Announcing Mutation Testing in Haskell

wpnews.pro

Mutation testing is now generally available in sydtest. This is a major step towards a saner development workflow in the age of AI-generated code.

What is mutation testing? #

Mutation testing aims to improve a test suite by automatically mutating code and asserting that the tests start failing.

Alternatively:

Mutation testing is like a type-system for your tests. It asserts that the tests test the code thoroughly.

Example

Consider this simple function:

canCastFireball :: Int -> Int -> Bool
canCastFireball level mana =
  level >= 5
    && mana >= 10

with a corresponding test suite:

spec :: Spec
spec = do
  describe "canCastFireball" $ do
    it "allows powerful wizards" $
      canCastFireball 10 50 `shouldBe` True
    it "rejects exhausted powerful wizards" $
      canCastFireball 10 0 `shouldBe` False
    it "rejects weak wizards" $
      canCastFireball 1 10 `shouldBe` False

Would you say this is a good test suite for this code? How can you tell?

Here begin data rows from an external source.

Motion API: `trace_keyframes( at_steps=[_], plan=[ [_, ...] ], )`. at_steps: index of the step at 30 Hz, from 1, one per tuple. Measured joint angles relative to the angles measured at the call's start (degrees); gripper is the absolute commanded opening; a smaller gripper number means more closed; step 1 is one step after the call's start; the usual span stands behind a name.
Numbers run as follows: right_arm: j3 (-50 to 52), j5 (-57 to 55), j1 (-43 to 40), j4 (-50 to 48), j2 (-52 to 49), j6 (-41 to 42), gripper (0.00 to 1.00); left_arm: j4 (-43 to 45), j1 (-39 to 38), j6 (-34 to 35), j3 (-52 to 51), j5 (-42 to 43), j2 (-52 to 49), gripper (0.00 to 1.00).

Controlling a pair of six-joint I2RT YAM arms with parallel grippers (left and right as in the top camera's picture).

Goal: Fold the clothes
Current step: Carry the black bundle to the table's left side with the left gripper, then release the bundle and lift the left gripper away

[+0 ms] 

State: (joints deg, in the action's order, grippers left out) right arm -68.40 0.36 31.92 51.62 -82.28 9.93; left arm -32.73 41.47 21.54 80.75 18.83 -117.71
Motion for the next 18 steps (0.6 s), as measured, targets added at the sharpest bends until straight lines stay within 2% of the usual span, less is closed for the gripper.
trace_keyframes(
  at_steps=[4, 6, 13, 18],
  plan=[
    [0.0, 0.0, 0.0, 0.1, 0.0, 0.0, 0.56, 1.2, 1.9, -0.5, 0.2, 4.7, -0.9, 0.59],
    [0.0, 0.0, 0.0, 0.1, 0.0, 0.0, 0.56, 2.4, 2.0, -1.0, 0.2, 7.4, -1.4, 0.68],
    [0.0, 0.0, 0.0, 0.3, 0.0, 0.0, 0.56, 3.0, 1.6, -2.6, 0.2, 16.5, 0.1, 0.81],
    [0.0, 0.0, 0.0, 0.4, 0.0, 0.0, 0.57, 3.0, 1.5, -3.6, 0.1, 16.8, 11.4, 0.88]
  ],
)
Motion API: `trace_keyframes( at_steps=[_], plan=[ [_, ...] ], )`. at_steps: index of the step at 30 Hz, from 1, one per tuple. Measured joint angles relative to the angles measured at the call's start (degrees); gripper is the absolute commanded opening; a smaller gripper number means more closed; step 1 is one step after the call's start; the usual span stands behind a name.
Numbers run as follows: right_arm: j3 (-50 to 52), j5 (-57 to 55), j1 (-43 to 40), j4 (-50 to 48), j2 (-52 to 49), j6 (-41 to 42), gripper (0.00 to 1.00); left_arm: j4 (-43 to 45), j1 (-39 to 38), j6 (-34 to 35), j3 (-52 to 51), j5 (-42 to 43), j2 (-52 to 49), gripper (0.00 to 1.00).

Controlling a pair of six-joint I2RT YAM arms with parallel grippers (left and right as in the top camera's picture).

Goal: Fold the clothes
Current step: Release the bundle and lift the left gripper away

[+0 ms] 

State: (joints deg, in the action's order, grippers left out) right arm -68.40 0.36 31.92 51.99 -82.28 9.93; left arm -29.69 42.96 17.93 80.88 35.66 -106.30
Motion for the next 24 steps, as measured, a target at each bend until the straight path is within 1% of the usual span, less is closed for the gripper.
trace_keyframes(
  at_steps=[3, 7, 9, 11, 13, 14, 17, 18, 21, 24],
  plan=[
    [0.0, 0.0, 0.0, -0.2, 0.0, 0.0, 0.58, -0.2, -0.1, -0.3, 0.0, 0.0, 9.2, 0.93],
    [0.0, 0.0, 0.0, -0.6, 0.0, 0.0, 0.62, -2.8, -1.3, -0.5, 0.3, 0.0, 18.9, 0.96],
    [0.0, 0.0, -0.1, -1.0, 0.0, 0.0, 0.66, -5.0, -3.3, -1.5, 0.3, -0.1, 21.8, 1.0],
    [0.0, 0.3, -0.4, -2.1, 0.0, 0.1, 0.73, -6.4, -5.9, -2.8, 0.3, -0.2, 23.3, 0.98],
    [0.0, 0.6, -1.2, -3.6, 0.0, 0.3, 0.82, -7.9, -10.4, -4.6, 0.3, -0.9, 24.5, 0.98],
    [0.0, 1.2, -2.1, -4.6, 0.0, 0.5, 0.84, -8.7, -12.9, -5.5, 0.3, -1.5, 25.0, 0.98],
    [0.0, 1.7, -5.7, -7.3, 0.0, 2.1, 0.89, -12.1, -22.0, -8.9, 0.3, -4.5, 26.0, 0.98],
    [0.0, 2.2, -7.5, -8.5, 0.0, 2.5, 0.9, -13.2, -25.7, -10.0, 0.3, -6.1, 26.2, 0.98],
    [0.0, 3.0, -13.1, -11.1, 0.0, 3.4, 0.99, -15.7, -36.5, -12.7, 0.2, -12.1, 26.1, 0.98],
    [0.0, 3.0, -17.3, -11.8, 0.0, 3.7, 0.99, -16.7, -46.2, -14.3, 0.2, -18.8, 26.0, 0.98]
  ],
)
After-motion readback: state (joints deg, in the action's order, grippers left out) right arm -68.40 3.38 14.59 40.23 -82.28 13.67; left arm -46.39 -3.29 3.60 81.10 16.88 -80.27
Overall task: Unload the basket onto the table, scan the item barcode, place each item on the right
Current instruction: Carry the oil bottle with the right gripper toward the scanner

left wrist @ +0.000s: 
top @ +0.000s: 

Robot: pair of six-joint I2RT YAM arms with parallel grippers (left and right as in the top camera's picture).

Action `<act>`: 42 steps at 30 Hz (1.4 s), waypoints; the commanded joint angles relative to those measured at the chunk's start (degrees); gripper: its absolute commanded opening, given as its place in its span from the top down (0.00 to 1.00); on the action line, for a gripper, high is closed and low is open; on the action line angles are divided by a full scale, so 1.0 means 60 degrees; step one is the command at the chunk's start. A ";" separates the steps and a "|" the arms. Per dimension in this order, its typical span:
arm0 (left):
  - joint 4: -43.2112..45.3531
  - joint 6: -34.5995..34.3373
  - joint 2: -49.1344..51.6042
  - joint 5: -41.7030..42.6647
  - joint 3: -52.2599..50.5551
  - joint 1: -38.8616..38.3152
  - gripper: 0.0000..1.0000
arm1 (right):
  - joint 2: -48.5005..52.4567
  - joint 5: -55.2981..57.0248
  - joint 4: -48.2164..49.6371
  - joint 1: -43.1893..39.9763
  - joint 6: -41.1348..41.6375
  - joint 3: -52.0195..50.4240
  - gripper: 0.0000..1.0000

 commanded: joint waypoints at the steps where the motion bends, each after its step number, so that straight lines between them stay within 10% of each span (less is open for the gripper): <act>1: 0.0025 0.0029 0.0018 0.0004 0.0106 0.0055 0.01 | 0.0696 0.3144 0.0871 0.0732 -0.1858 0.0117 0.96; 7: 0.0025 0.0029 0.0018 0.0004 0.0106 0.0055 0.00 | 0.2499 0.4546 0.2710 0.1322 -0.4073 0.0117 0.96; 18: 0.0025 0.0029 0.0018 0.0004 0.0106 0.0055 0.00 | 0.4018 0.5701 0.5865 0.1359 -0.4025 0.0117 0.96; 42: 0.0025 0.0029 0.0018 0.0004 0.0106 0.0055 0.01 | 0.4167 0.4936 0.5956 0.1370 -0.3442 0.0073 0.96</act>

We could argue that a good test suite catches more of the mistakes you make.

Mutation testing consists of simulating making those mistakes and checking that the test suite would indeed catch the mistake.

On this example, it might generate a mutation like this:

canCastFireball :: Int -> Int -> Bool
canCastFireball level mana =
  level >= 5
<     && mana >= 10
---
>     && mana > 10

When we run the same test suite again, all of the tests still pass. This means that if you had made this exact mistake, your tests wouldn't have caught that. It is called a surviving mutation and it is undesired.

When a mutation survives, you can add a test to cover it. For example, this test could cover it:

spec :: Spec
spec = do
  describe "canCastFireball" $ do
    it "allows barely-energetic wizards" $
      canCastFireball 8 10 `shouldBe` True

Now when we run the test suite on the mutated code, this test will fail. This means that if you had made this exact mistake, the (new) test suite would have caught that. It is called a killed mutation and it is desired. (Don't get me started on how confusing and violent this terminology is.)

A mutation testing engine automatically generates mutations and runs (corresponding) tests. Ideally it would generate many mutations of which none survive.

For maximum assurance, you would cover every mutation. Realistically you would disable some.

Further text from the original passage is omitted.